Updated by Samuel Just over 9 years ago
- Assignee set to David Zafman
Two steps:
1) During GetInfo, for actingbackfill peers, build up a feature set which is the intersection of the feature sets of all of the peers as we receive messages from them.
2) Use this feature set in the setallochint handler in do_osd_ops to return ENOTSUPP if any peer does not understand it.
Updated by Loïc Dachary over 9 years ago
What happens if
- all OSDs in a PG support setallochint
- one secondary OSD goes down
- the secondary is replaced by an OSD that does not support setallochint
Updated by David Zafman over 9 years ago
- Status changed from 7 to Fix Under Review
Updated by David Zafman over 9 years ago
On any change of pg configuration peering happens, so a new collection of feature bits from the peers is collected. If not all peers support the feature, EOPNOTSUPP is returned to client and no messages are sent to any secondaries.
Updated by Loïc Dachary over 9 years ago
Thanks for explaining. Since alloc hint is optional it does not matter if it is activated and deactivate later.
Updated by David Zafman over 9 years ago
Notes on using feature bits already present. The problem is that CEPH_FEATURE_MSGR_KEEPALIVE2 was back ported, so we'd have to check CEPH_FEATURE_OSD_POOLRESEND but that is over 2 months worth of changes later. For maintainability I'd rather have a feature bit dedicated to the feature being checked for.
f825624f (Sage Weil 2014-01-29 19:47:21 -0800 125) CEPH_FEATURE_OSD_PRIMARY_AFFINITY
64568023 (Ilya Dryomov 2014-02-21 16:34:13 +0200 Added HINT CODE (v0.78)
d747d79f (Sage Weil 2014-03-27 21:09:13 -0700 126) CEPH_FEATURE_MSGR_KEEPALIVE2 (v0.79)
45e79a17 (Sage Weil 2014-05-08 10:50:51 -0700 54) CEPH_FEATURE_OSD_POOLRESEND (v0.81)

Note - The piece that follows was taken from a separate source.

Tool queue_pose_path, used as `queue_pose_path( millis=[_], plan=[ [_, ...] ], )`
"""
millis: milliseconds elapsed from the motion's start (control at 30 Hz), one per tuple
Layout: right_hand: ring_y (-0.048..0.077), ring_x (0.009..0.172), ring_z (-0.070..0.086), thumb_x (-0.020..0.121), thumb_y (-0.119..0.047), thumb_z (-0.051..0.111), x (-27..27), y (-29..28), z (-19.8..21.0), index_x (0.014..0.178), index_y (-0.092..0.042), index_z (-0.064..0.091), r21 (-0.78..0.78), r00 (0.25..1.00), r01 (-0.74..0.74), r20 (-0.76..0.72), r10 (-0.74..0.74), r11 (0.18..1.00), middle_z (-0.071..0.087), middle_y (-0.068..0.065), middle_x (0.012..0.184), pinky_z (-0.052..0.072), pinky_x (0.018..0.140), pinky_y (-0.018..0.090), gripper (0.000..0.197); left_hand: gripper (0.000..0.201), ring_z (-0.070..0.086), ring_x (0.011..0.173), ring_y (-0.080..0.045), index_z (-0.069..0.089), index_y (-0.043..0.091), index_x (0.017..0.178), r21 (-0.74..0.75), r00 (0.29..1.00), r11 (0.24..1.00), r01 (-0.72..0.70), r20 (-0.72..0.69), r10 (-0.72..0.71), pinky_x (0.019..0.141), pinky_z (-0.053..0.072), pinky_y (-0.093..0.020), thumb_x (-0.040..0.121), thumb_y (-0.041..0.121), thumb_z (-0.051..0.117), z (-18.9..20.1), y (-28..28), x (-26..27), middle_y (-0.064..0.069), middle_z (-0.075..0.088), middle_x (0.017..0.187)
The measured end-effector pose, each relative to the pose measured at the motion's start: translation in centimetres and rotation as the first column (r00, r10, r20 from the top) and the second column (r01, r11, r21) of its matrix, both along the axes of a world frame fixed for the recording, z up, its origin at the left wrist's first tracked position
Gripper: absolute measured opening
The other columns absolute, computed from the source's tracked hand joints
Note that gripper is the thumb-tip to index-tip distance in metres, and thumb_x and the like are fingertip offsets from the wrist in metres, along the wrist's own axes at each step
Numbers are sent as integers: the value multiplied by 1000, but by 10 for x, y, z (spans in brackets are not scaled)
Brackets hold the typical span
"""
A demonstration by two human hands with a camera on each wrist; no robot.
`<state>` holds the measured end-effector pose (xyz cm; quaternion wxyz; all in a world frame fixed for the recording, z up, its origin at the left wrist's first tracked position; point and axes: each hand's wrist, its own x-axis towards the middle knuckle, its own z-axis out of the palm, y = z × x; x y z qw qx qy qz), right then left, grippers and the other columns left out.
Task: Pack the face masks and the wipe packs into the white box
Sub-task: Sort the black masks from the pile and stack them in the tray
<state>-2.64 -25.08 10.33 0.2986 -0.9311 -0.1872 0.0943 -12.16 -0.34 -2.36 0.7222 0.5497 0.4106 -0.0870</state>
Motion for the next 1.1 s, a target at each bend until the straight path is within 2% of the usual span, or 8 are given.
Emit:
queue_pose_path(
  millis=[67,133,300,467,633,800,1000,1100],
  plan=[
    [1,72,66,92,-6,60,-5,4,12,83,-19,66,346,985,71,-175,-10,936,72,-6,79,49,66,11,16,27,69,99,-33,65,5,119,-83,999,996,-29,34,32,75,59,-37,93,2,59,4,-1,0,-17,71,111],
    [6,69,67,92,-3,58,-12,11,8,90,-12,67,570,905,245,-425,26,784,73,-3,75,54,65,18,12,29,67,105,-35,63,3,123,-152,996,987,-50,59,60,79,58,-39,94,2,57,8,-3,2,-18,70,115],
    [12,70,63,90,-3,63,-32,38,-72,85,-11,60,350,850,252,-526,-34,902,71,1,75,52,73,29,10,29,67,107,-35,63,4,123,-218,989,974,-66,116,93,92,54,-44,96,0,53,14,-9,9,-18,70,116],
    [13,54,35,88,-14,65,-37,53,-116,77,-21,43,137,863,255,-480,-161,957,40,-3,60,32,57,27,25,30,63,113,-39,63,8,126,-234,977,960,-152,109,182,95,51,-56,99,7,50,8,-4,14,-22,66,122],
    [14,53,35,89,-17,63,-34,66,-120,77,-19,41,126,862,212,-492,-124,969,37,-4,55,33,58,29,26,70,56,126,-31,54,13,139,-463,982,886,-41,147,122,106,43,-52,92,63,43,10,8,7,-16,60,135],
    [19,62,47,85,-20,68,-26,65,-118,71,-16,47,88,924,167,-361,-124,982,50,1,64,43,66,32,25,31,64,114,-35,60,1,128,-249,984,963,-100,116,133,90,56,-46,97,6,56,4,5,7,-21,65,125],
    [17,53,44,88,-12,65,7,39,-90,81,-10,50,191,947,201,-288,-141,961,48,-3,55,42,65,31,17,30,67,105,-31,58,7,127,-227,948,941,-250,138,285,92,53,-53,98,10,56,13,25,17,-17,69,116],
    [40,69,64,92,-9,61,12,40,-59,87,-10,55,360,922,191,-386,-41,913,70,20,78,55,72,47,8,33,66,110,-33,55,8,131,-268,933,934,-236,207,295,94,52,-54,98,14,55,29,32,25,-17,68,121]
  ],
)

Updated by David Zafman over 9 years ago
- Source changed from Support to Development
Updated by David Zafman over 9 years ago
- Source changed from Development to Support
Updated by Samuel Just over 9 years ago
- Status changed from Fix Under Review to Pending Backport
Updated by Samuel Just over 9 years ago
next step is to add a tests for this to the upgrade suties.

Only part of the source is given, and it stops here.